With caution should use the drug in acute gastrointestinal diseases.
The patient should be warned that if within 7 days of therapy the symptoms of the disease do not disappear or their strengthening occurs, it is recommended to consult a doctor.
While taking the drug Novo-Passit® Exposure to ultraviolet radiation should be avoided (prolonged exposure to direct sunlight, visiting a tanning bed), especially for patients with fair skin.
The drug in the form of a solution is not recommended for use in patients with impaired glucose uptake and galactose and congenital fructose intolerance.
Patients with diabetes should be borne in mind that 100 g of the oral solution contains 12.5-14.2 g of glucose and 13.6-15.3 g of fructose. When taken in recommended doses, each dose contains not more than 1.42 g of glucose and 1.53 g of fructose.
Oral solution contains 12.19% ethanol; each single dose contains up to 0.481 g of ethanol.
Influence on ability to drive motor transport and control mechanisms
During the period of treatment, it is necessary to refrain from engaging in potentially hazardous activities that require increased concentration of attention and quickness of psychomotor reactions. Do not drive vehicles and mechanisms.
Overdosage
Symptoms: in the beginning - drowsiness, feeling of depression, later - nausea, slight muscle weakness, pain in the joints, feeling of heaviness in the stomach.

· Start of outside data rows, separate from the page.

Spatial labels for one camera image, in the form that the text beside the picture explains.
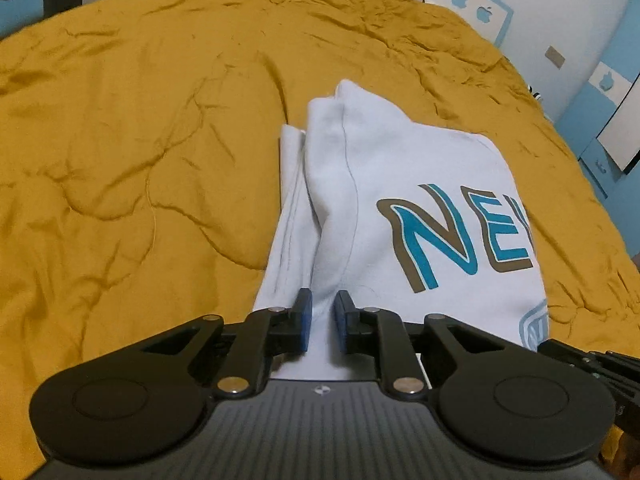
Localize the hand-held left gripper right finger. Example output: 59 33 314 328
334 290 501 398

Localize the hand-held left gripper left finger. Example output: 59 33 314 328
141 287 313 398

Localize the white printed t-shirt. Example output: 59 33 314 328
252 79 551 381

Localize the blue cabinet door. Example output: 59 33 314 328
579 139 613 198

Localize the white board panel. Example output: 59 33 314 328
596 79 640 175

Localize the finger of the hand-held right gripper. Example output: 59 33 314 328
539 339 640 431

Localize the mustard yellow blanket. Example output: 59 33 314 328
0 0 640 480

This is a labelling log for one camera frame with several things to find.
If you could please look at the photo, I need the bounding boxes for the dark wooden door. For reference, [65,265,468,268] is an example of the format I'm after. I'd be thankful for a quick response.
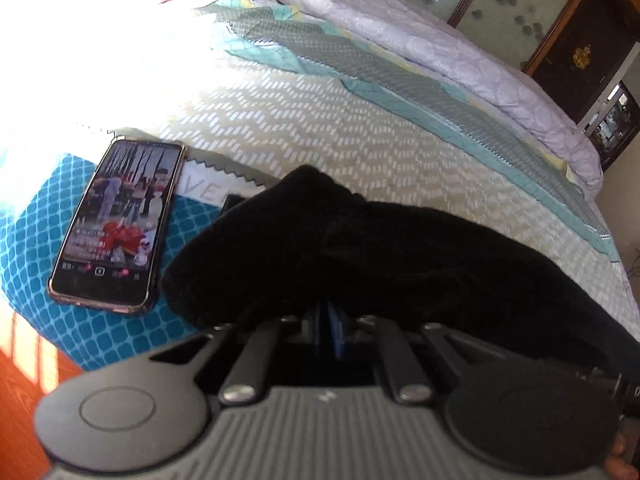
[522,0,640,127]

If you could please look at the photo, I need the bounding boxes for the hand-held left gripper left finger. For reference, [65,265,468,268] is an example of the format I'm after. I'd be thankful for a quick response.
[149,305,328,406]

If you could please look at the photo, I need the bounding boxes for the glass display cabinet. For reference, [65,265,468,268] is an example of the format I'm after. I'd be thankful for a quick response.
[582,80,640,172]

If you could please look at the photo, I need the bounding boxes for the black pants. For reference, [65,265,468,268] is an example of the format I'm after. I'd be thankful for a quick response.
[161,164,640,363]

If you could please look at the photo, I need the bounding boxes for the person's right hand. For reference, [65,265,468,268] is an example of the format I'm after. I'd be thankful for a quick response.
[602,430,633,480]

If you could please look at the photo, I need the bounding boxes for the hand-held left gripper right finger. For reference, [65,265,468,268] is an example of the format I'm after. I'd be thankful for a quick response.
[327,306,483,405]

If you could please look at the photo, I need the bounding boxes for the lavender quilt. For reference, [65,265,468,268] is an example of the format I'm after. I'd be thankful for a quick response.
[239,0,606,194]

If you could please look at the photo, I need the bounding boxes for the smartphone in clear case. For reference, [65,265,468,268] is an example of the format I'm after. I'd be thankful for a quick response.
[47,135,186,317]

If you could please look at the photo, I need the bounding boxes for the patterned teal bed sheet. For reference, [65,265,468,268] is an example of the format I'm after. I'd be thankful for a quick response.
[0,0,640,372]

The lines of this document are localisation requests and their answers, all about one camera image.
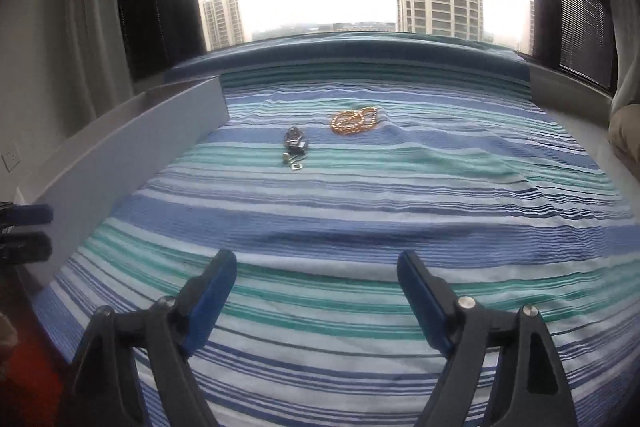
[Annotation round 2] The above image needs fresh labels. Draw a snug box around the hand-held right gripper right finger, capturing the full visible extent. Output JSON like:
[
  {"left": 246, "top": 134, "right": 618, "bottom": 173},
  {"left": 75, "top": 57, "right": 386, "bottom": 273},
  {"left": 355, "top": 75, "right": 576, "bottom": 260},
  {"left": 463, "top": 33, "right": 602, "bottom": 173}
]
[{"left": 396, "top": 250, "right": 581, "bottom": 427}]

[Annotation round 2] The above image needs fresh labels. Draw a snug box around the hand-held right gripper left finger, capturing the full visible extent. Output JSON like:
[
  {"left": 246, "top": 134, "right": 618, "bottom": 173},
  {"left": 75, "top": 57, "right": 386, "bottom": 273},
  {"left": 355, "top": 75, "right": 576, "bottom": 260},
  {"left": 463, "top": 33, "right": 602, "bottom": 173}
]
[{"left": 60, "top": 248, "right": 238, "bottom": 427}]

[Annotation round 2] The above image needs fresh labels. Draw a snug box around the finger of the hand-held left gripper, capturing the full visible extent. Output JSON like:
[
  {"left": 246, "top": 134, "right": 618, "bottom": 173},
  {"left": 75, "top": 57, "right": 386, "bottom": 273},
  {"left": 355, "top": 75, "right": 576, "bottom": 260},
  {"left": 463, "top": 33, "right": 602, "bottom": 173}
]
[
  {"left": 0, "top": 231, "right": 53, "bottom": 266},
  {"left": 0, "top": 202, "right": 54, "bottom": 229}
]

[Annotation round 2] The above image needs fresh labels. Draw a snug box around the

Treatment: gastric lavage, symptomatic therapy. The patient should be warned about the need to see a doctor.
Drug interaction
While taking the drug Novo-Passit® and other drugs their action may be enhanced or weakened.Before taking the drug at the same time as other drugs, the patient should consult a doctor.
The drug enhances the action of ethanol and other substances that have a depressant effect on the central nervous system.
Drugs used to relax skeletal muscles (central muscle relaxation) can increase the risk of side effects of the drug, first of all - muscle weakness.
The herb extract Hypericum perforatum contained in the drug reduces the effectiveness of hormonal contraception, as well as drugs used mainly after transplantation to reduce the risk of rejection of the transplanted organ or tissue (immunosuppressants), drugs for the treatment of AIDS, cardiovascular diseases, bronchial diseases and prevention of thromboembolism . Therefore, before taking the drug Novo-Passit® against the background of these drugs, the patient should consult a doctor.
Pharmacy sales terms
The drug is approved for use as a means of OTC.
Terms and conditions of storage
The drug should be stored out of the reach of children, protected from light at a temperature of 10 ° to 25 ° C. Shelf life of tablets and solution for oral administration in bags - 2 years. The shelf life of the solution for oral administration in vials is 4 years.